----- DATA FOR THIS EXERCISE -----

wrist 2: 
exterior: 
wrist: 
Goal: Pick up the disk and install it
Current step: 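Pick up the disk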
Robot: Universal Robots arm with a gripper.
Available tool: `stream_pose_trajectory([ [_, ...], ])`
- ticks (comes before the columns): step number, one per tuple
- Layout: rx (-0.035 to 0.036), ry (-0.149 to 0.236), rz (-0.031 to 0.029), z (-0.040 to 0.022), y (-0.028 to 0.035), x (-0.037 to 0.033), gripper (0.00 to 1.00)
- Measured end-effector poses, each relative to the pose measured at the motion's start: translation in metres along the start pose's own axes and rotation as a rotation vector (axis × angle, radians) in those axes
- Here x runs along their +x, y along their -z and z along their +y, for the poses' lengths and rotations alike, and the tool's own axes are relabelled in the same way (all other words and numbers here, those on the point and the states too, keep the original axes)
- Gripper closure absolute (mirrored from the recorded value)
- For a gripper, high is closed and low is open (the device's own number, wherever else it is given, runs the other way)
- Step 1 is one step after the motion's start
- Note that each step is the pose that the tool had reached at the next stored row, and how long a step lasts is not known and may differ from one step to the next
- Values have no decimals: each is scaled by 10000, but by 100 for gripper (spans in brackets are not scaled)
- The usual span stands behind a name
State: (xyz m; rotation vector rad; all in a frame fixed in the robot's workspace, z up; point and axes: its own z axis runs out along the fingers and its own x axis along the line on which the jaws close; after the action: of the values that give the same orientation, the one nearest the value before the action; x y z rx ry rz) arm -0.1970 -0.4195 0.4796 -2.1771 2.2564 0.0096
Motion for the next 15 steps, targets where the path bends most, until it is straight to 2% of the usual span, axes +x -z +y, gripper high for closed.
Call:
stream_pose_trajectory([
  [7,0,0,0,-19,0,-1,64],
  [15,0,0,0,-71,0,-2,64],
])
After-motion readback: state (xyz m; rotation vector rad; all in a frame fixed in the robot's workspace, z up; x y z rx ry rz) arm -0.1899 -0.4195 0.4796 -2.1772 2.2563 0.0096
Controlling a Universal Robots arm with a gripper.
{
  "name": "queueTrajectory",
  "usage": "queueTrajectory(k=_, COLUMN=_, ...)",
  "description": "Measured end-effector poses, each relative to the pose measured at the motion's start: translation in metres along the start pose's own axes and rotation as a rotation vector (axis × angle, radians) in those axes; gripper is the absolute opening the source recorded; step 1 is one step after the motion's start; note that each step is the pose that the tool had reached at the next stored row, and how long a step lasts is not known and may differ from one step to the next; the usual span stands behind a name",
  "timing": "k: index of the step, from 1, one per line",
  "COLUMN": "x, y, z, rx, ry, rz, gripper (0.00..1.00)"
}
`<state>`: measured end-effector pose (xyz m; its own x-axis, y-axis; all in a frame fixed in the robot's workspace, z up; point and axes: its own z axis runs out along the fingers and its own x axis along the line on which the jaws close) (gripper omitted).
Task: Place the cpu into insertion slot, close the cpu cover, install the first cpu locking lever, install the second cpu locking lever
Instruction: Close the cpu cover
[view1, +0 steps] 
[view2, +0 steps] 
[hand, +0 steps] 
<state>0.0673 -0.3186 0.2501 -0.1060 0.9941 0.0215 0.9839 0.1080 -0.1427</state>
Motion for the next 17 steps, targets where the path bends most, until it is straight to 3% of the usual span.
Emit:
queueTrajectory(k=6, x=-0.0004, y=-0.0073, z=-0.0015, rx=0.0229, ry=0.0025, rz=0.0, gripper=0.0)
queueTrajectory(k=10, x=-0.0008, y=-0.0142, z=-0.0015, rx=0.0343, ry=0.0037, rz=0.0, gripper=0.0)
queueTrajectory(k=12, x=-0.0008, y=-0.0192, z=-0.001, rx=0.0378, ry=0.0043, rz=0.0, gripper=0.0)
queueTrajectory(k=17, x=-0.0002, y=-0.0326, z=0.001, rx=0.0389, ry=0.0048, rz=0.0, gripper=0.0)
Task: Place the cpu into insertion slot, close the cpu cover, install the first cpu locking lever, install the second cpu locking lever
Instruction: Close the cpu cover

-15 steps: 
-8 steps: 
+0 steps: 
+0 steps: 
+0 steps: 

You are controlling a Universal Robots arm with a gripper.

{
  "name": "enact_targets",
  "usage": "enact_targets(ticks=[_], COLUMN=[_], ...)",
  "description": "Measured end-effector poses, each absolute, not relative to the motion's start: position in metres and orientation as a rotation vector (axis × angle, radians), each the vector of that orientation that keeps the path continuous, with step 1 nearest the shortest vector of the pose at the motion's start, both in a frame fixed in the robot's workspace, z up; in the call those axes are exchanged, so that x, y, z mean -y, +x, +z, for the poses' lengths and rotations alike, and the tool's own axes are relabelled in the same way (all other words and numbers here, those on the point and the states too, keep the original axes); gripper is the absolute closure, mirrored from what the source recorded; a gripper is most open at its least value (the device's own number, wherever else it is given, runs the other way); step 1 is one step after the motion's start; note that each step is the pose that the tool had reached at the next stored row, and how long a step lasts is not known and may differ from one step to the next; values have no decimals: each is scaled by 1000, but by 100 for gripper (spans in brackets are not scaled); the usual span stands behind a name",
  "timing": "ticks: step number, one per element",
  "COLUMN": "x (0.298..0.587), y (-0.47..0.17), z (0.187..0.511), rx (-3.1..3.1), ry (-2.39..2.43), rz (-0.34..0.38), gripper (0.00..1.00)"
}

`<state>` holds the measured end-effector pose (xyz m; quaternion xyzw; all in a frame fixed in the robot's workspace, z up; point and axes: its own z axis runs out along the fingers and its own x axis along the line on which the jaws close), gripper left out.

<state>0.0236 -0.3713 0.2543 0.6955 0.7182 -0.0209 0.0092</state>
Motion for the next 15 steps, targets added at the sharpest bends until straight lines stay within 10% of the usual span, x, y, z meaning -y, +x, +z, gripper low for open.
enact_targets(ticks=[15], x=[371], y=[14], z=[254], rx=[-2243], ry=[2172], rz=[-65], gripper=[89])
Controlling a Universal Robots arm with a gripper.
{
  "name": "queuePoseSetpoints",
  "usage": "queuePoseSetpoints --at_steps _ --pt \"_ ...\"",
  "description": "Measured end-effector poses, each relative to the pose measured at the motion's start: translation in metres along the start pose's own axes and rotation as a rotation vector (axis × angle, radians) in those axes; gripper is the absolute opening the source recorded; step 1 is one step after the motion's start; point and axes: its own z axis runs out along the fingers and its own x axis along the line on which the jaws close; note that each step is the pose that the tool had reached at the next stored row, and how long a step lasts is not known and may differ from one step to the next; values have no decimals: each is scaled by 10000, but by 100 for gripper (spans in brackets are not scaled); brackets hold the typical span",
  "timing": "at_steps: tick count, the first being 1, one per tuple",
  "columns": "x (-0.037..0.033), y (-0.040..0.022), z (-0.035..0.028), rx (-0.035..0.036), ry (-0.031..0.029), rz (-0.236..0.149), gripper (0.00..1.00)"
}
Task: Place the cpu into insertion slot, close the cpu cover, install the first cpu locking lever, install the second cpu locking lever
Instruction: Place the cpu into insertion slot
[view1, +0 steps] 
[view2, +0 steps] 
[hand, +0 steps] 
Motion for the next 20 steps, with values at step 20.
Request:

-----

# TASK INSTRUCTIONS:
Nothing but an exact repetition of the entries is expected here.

# EXERCISE RESULT:
wrist 2: 
exterior: 
wrist: 
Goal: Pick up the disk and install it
Current step: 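Pick up the disk
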Robot: Universal Robots arm with a gripper.
Available tool: `stream_pose_trajectory([ [_, ...], ])`
- ticks (comes before the columns): step number, one per tuple
- Layout: rx (-0.035 to 0.036), ry (-0.149 to 0.236), rz (-0.031 to 0.029), z (-0.040 to 0.022), y (-0.028 to 0.035), x (-0.037 to 0.033), gripper (0.00 to 1.00)
- Measured end-effector poses, each relative to the pose measured at the motion's start: translation in metres along the start pose's own axes and rotation as a rotation vector (axis × angle, radians) in those axes
- Here x runs along their +x, y along their -z and z along their +y, for the poses' lengths and rotations alike, and the tool's own axes are relabelled in the same way (all other words and numbers here, those on the point and the states too, keep the original axes)
- Gripper closure absolute (mirrored from the recorded value)
- For a gripper, high is closed and low is open (the device's own number, wherever else it is given, runs the other way)
- Step 1 is one step after the motion's start
- Note that each step is the pose that the tool had reached at the next stored row, and how long a step lasts is not known and may differ from one step to the next
- Values have no decimals: each is scaled by 10000, but by 100 for gripper (spans in brackets are not scaled)
- The usual span stands behind a name
State: (xyz m; rotation vector rad; all in a frame fixed in the robot's workspace, z up; point and axes: its own z axis runs out along the fingers and its own x axis along the line on which the jaws close; after the action: of the values that give the same orientation, the one nearest the value before the action; x y z rx ry rz) arm -0.1970 -0.4195 0.4796 -2.1771 2.2564 0.0096
Motion for the next 15 steps, targets where the path bends most, until it is straight to 2% of the usual span, axes +x -z +y, gripper high for closed.
Call:
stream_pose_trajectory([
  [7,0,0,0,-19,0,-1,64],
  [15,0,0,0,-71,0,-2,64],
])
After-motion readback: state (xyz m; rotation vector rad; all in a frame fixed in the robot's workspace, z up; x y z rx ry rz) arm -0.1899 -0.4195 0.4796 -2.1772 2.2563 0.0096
Controlling a Universal Robots arm with a gripper.
{
  "name": "queueTrajectory",
  "usage": "queueTrajectory(k=_, COLUMN=_, ...)",
  "description": "Measured end-effector poses, each relative to the pose measured at the motion's start: translation in metres along the start pose's own axes and rotation as a rotation vector (axis × angle, radians) in those axes; gripper is the absolute opening the source recorded; step 1 is one step after the motion's start; note that each step is the pose that the tool had reached at the next stored row, and how long a step lasts is not known and may differ from one step to the next; the usual span stands behind a name",
  "timing": "k: index of the step, from 1, one per line",
  "COLUMN": "x, y, z, rx, ry, rz, gripper (0.00..1.00)"
}
`<state>`: measured end-effector pose (xyz m; its own x-axis, y-axis; all in a frame fixed in the robot's workspace, z up; point and axes: its own z axis runs out along the fingers and its own x axis along the line on which the jaws close) (gripper omitted).
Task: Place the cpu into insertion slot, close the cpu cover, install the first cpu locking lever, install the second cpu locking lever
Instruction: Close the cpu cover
[view1, +0 steps] 
[view2, +0 steps] 
[hand, +0 steps] 
<state>0.0673 -0.3186 0.2501 -0.1060 0.9941 0.0215 0.9839 0.1080 -0.1427</state>
Motion for the next 17 steps, targets where the path bends most, until it is straight to 3% of the usual span.
Emit:
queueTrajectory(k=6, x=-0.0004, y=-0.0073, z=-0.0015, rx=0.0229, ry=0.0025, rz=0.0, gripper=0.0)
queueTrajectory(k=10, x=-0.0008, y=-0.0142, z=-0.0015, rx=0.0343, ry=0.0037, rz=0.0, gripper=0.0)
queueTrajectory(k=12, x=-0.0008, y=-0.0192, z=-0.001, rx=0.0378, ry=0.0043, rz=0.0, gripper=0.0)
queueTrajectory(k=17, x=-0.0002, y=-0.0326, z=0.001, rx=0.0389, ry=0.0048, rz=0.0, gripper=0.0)
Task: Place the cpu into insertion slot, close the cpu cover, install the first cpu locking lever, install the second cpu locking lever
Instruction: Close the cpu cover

-15 steps: 
-8 steps: 
+0 steps: 
+0 steps: 
+0 steps: 

You are controlling a Universal Robots arm with a gripper.

{
  "name": "enact_targets",
  "usage": "enact_targets(ticks=[_], COLUMN=[_], ...)",
  "description": "Measured end-effector poses, each absolute, not relative to the motion's start: position in metres and orientation as a rotation vector (axis × angle, radians), each the vector of that orientation that keeps the path continuous, with step 1 nearest the shortest vector of the pose at the motion's start, both in a frame fixed in the robot's workspace, z up; in the call those axes are exchanged, so that x, y, z mean -y, +x, +z, for the poses' lengths and rotations alike, and the tool's own axes are relabelled in the same way (all other words and numbers here, those on the point and the states too, keep the original axes); gripper is the absolute closure, mirrored from what the source recorded; a gripper is most open at its least value (the device's own number, wherever else it is given, runs the other way); step 1 is one step after the motion's start; note that each step is the pose that the tool had reached at the next stored row, and how long a step lasts is not known and may differ from one step to the next; values have no decimals: each is scaled by 1000, but by 100 for gripper (spans in brackets are not scaled); the usual span stands behind a name",
  "timing": "ticks: step number, one per element",
  "COLUMN": "x (0.298..0.587), y (-0.47..0.17), z (0.187..0.511), rx (-3.1..3.1), ry (-2.39..2.43), rz (-0.34..0.38), gripper (0.00..1.00)"
}

`<state>` holds the measured end-effector pose (xyz m; quaternion xyzw; all in a frame fixed in the robot's workspace, z up; point and axes: its own z axis runs out along the fingers and its own x axis along the line on which the jaws close), gripper left out.

<state>0.0236 -0.3713 0.2543 0.6955 0.7182 -0.0209 0.0092</state>
Motion for the next 15 steps, targets added at the sharpest bends until straight lines stay within 10% of the usual span, x, y, z meaning -y, +x, +z, gripper low for open.
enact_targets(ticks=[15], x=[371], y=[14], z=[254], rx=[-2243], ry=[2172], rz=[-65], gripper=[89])
Controlling a Universal Robots arm with a gripper.
{
  "name": "queuePoseSetpoints",
  "usage": "queuePoseSetpoints --at_steps _ --pt \"_ ...\"",
  "description": "Measured end-effector poses, each relative to the pose measured at the motion's start: translation in metres along the start pose's own axes and rotation as a rotation vector (axis × angle, radians) in those axes; gripper is the absolute opening the source recorded; step 1 is one step after the motion's start; point and axes: its own z axis runs out along the fingers and its own x axis along the line on which the jaws close; note that each step is the pose that the tool had reached at the next stored row, and how long a step lasts is not known and may differ from one step to the next; values have no decimals: each is scaled by 10000, but by 100 for gripper (spans in brackets are not scaled); brackets hold the typical span",
  "timing": "at_steps: tick count, the first being 1, one per tuple",
  "columns": "x (-0.037..0.033), y (-0.040..0.022), z (-0.035..0.028), rx (-0.035..0.036), ry (-0.031..0.029), rz (-0.236..0.149), gripper (0.00..1.00)"
}
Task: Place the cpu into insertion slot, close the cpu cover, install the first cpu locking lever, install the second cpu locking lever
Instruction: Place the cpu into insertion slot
[view1, +0 steps] 
[view2, +0 steps] 
[hand, +0 steps] 
Motion for the next 20 steps, with values at step 20.
Request:

The given output is the complete response.